Правитель выглядел плохо — видимо, не привык к подобным нагрузкам. Тренироваться-то он тренируется, есть у него различные учителя, да только без постоянной практики пользы от этих тренировок… Что были они, что их не было — одинаково.
— В чем дело? — спросил Талигхилл, подходя к своему заместителю и предводительнице Клинков. — Что-то не так? Ему объяснили ситуацию.
— Ну что же, — развел руками Пресветлый. — Если госпожа Тэсса не против, продолжим наш путь — до башен далеко, а времени у нас в обрез.

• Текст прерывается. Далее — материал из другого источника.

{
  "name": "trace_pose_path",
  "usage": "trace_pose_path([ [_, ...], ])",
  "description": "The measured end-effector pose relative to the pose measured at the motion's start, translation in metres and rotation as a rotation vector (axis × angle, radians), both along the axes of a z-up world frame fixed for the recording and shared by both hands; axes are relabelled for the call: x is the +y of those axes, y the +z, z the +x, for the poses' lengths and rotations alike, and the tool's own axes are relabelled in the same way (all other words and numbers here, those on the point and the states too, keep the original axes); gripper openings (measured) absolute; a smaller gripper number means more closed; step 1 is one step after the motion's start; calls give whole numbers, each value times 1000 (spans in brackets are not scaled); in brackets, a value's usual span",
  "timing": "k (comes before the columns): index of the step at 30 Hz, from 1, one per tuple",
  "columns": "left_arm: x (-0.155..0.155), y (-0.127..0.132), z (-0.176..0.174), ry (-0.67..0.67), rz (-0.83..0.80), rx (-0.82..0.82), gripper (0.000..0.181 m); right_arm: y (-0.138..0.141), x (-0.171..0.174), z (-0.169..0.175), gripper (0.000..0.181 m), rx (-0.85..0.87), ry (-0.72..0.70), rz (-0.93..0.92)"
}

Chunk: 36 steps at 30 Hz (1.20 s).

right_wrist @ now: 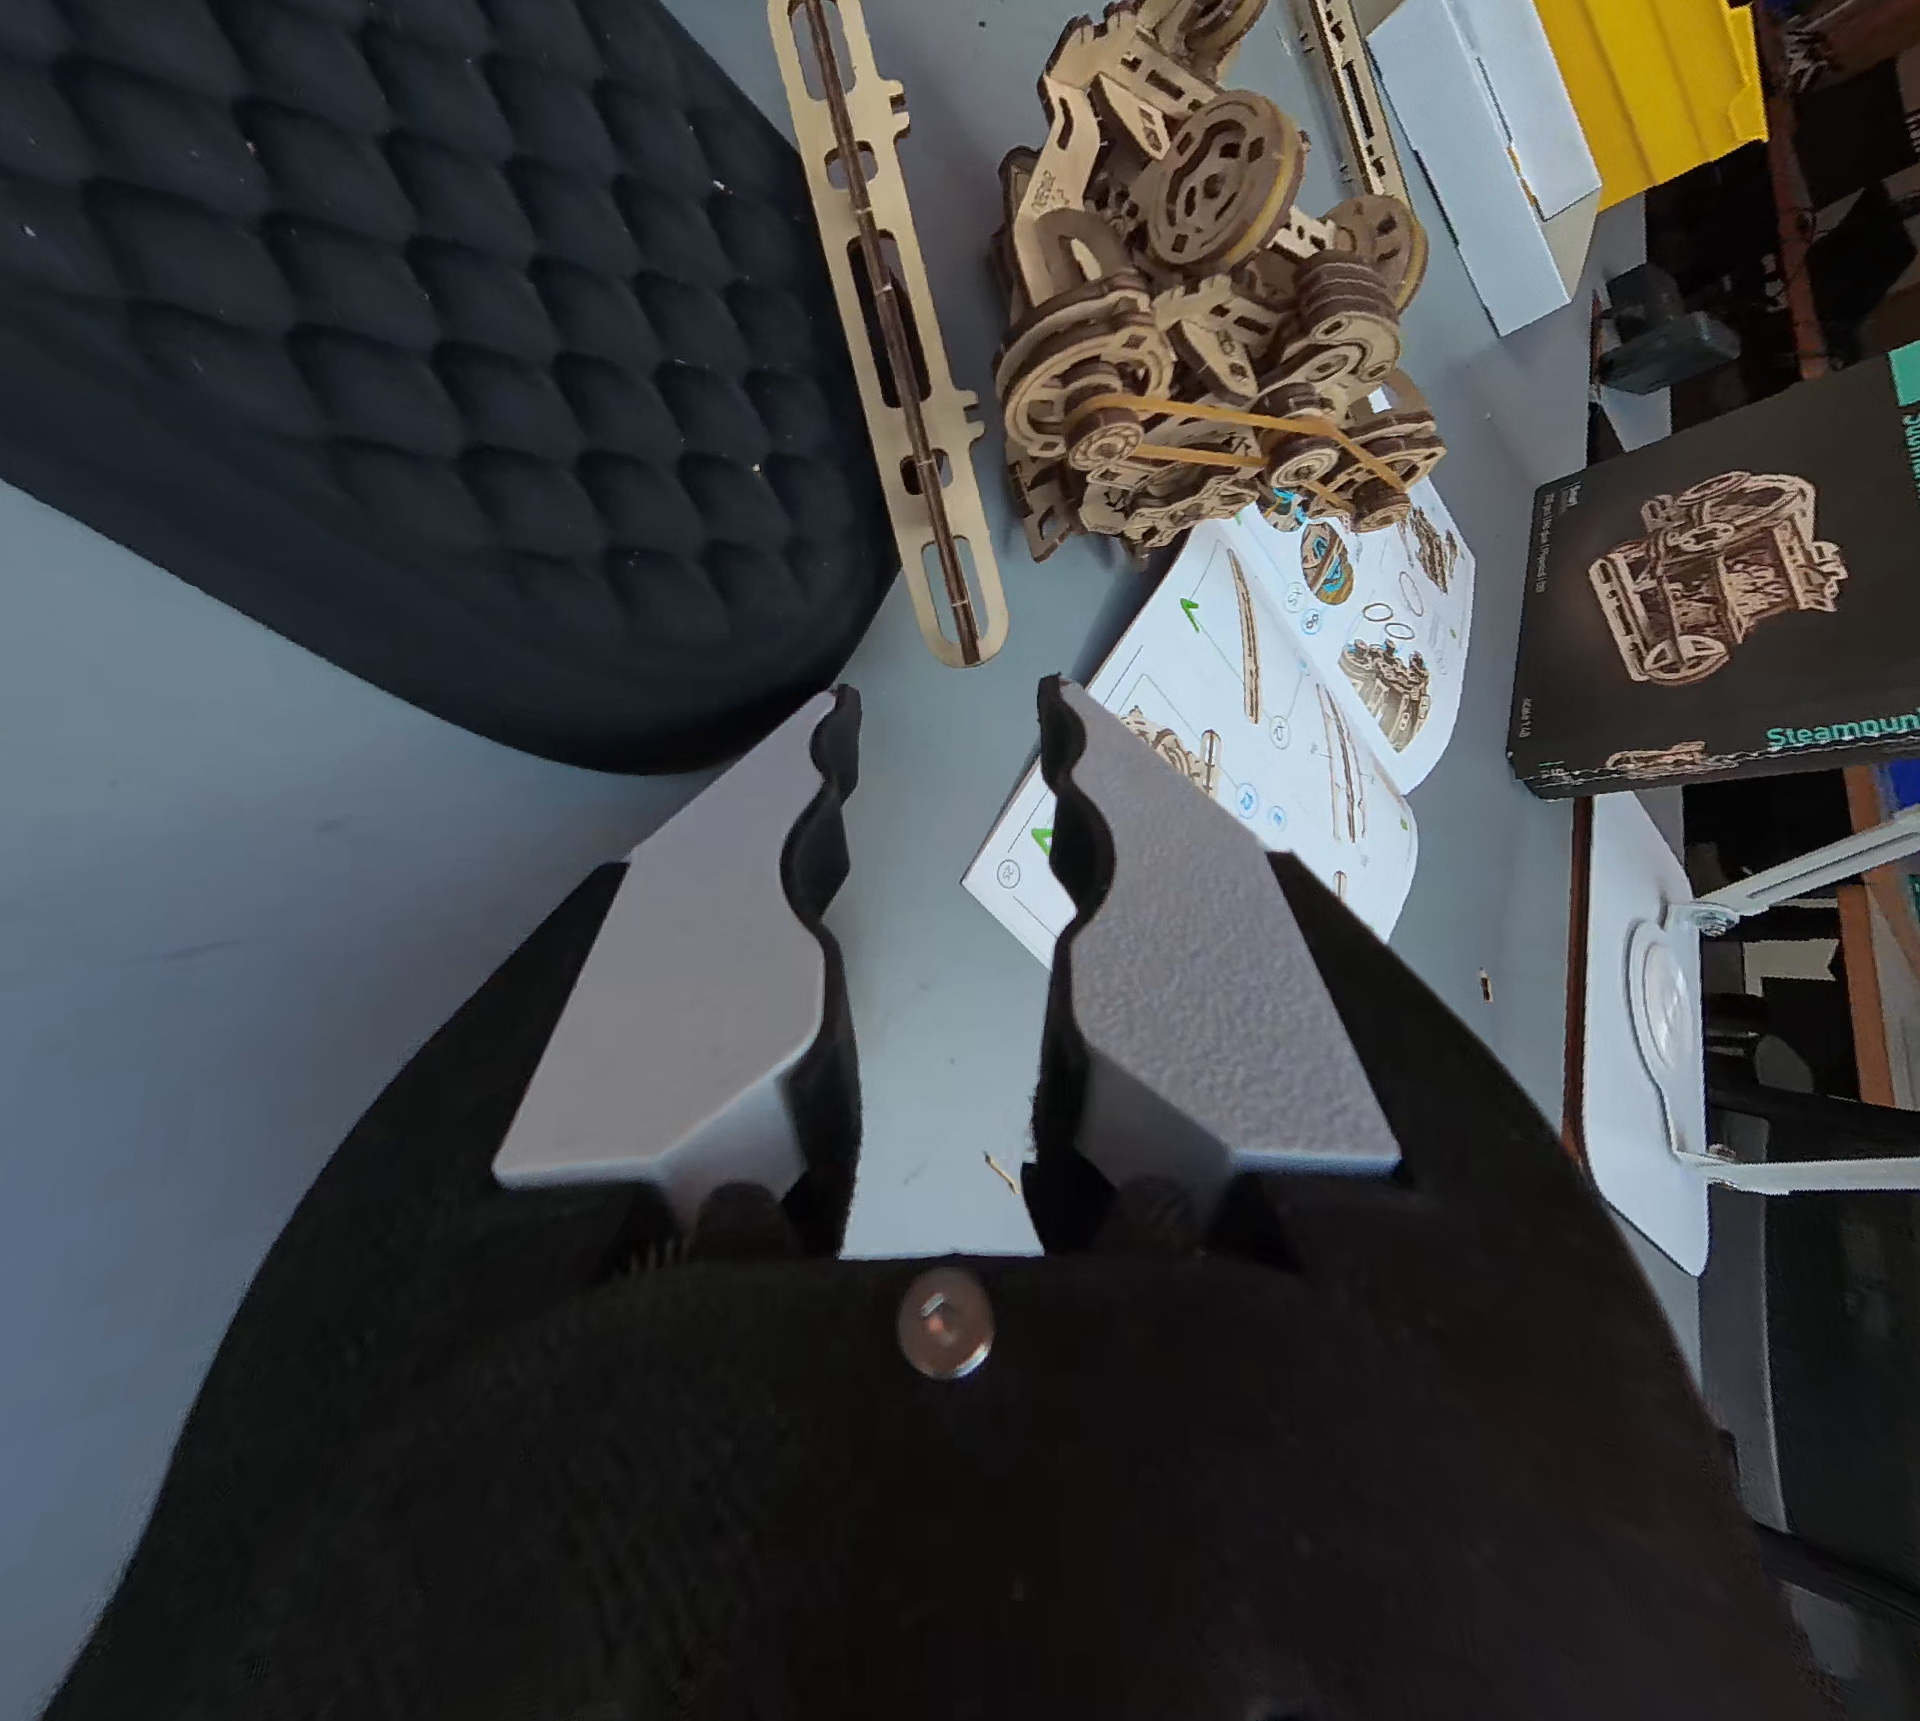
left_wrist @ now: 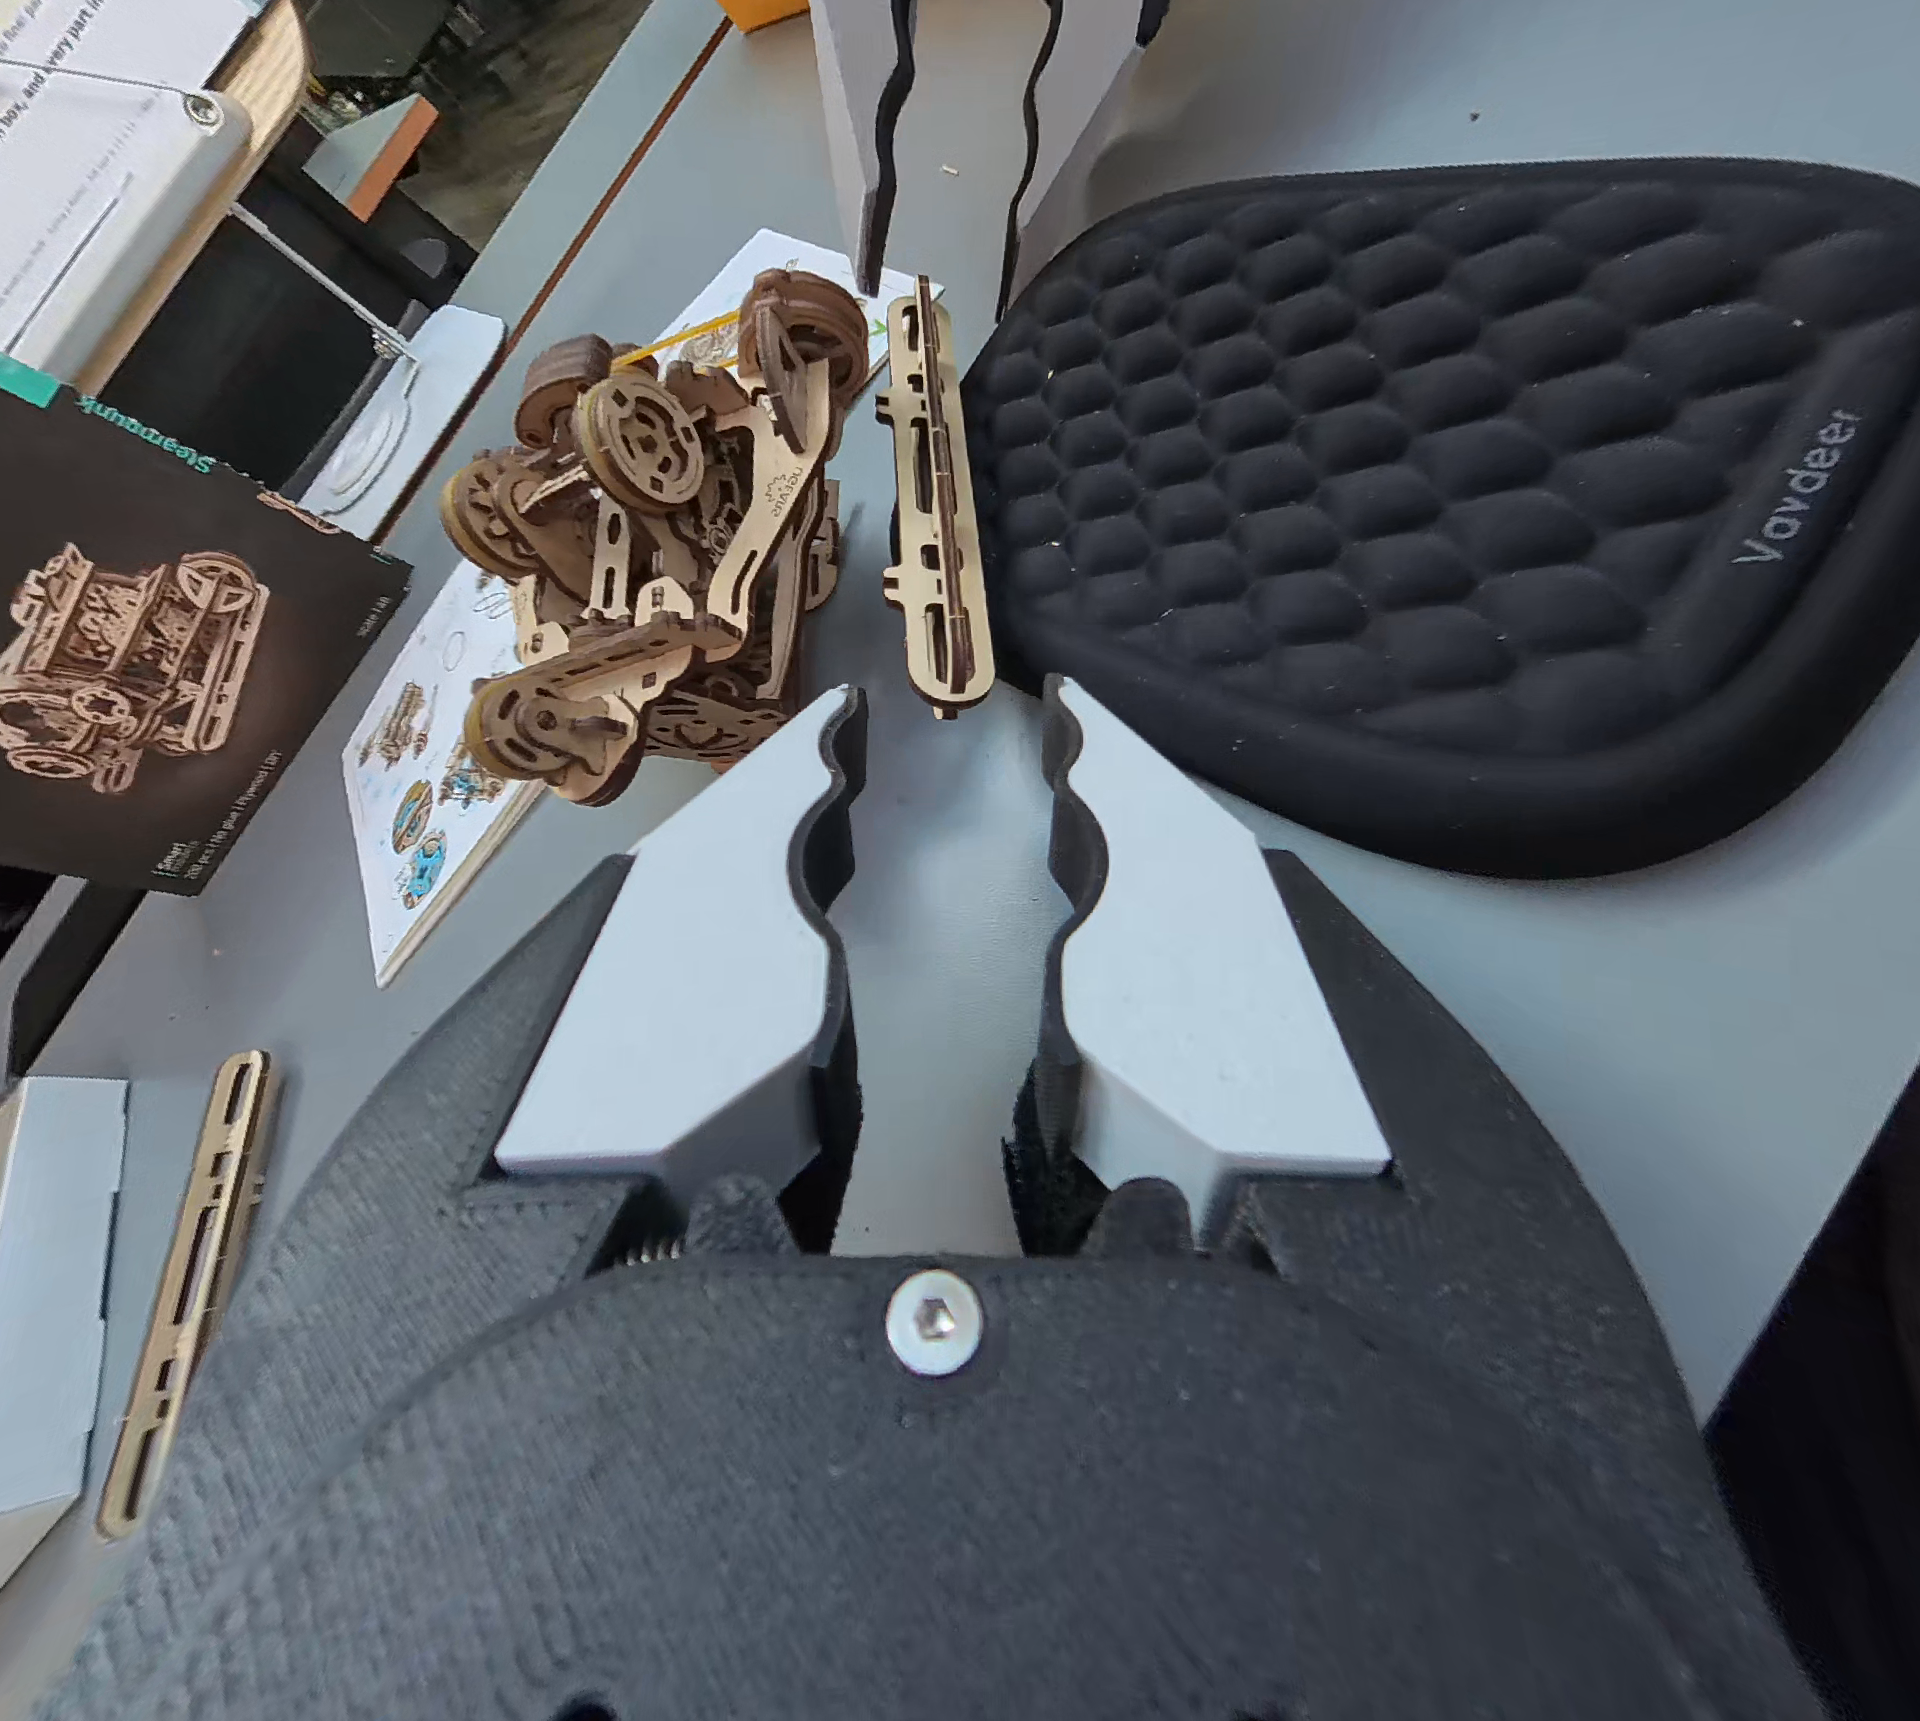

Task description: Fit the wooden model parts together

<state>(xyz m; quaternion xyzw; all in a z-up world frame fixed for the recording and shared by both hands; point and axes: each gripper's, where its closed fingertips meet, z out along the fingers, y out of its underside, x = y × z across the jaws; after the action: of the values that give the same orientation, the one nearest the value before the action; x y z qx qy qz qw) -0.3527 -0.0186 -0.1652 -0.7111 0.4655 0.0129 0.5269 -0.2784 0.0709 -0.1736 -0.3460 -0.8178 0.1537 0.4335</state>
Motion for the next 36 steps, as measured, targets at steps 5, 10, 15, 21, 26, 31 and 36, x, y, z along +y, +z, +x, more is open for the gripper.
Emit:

— Пойдемте, мой правитель. — Шэддаль аккуратно взял Талигхилла под локоть и отвел в сторонку. — Госпожа, я думаю, должна заняться освобожденными, распорядиться касательно того, чтобы их снабдили всем необходимым и доставили в башни, хоть и под конвоем, но как вольных людей. Это займет у нее некоторое время, но она справится, я уверен. Мы же будем только мешать ей.
Талигхилл рассеянно кивнул, обернулся, посмотрел на Тэссу и пошел вслед за своим помощником.
Бывших заключенных вывели только что не в цепях. На «счастливчиках» почти не было одежды — рванье покрывало тела, и в складках шевелились темные крошки паразитов. Странно, что управляющий рудниками не позаботился о своих подопечных подобающим образом. Тем более — Тэсса знала от Укрина — такие указания Армахог давал. Наверное, толстяк слишком увлекся поисками сорок седьмого, недостающего заключенного.
Подъехал на своем костлявом, как и он сам, жеребце Сог. Скептически оглядел «счастливчиков», кому-то кивнул, признавая старого знакомого. Потом, не слезая, повернулся к Тэссе:
— А что, в договоре упоминались и нательные насекомые? В каком количестве? Они тоже будут сражаться против хуминов?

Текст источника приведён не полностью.